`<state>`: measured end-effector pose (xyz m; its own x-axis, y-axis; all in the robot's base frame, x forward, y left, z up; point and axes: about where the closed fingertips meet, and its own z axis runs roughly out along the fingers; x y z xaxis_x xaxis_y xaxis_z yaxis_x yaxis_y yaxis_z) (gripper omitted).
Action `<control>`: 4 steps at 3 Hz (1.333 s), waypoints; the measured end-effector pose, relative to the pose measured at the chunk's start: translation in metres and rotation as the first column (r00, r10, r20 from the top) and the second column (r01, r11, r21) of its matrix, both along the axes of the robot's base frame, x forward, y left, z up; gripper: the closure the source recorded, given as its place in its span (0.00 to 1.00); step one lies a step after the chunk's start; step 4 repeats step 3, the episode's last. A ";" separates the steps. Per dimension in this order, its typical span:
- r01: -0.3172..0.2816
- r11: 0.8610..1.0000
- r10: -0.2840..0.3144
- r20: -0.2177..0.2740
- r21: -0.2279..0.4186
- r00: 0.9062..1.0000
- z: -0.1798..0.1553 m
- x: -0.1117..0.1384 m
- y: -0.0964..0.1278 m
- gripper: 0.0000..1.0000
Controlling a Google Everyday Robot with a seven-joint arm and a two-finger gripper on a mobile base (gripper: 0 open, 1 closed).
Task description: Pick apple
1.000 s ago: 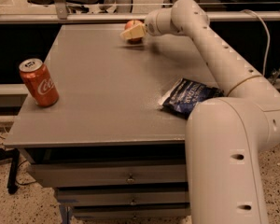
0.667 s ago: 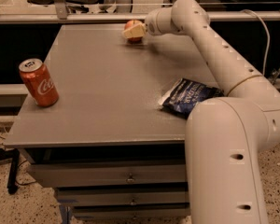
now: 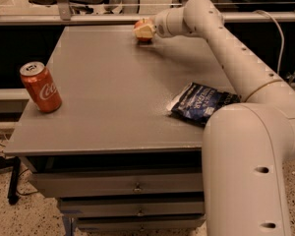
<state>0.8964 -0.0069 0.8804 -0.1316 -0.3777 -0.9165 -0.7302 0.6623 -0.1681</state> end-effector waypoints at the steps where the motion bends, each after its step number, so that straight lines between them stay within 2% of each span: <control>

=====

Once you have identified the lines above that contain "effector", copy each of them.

`<state>`: measured end-effector pose (xyz m; its own x-axis, y-axis; all in the robot's base frame, x forward, y left, z up; point and axes: about where the closed fingertips meet, and its own z axis runs roughly out along the fingers; x y z xaxis_x xaxis_y xaxis_z yaxis_x yaxis_y yaxis_z) (gripper omitted).
Action `<control>`: 4 steps at 3 Hz (1.333 s), waypoints; the measured end-effector pose, relative to the pose measured at the chunk's start: translation in metres and rotation as the first column (r00, r10, r20 from the top) and the second column (r01, r11, r21) of its matrix, both along the axes of the robot's base frame, x forward, y left, z up; gripper: the closure the source recorded, given as its place in its span (0.00 to 1.00); step one lies a step after the chunk's start; step 4 repeats step 3, the episode's last. A ";" separates the steps. Per dimension in this order, its typical span:
<state>0.8964 -0.0069 0.8804 -0.1316 -0.3777 -0.9165 -0.7302 0.6623 -0.1681</state> end-effector waypoints at the steps where the motion bends, each after its step number, so that straight lines between them stay within 2% of each span: <control>

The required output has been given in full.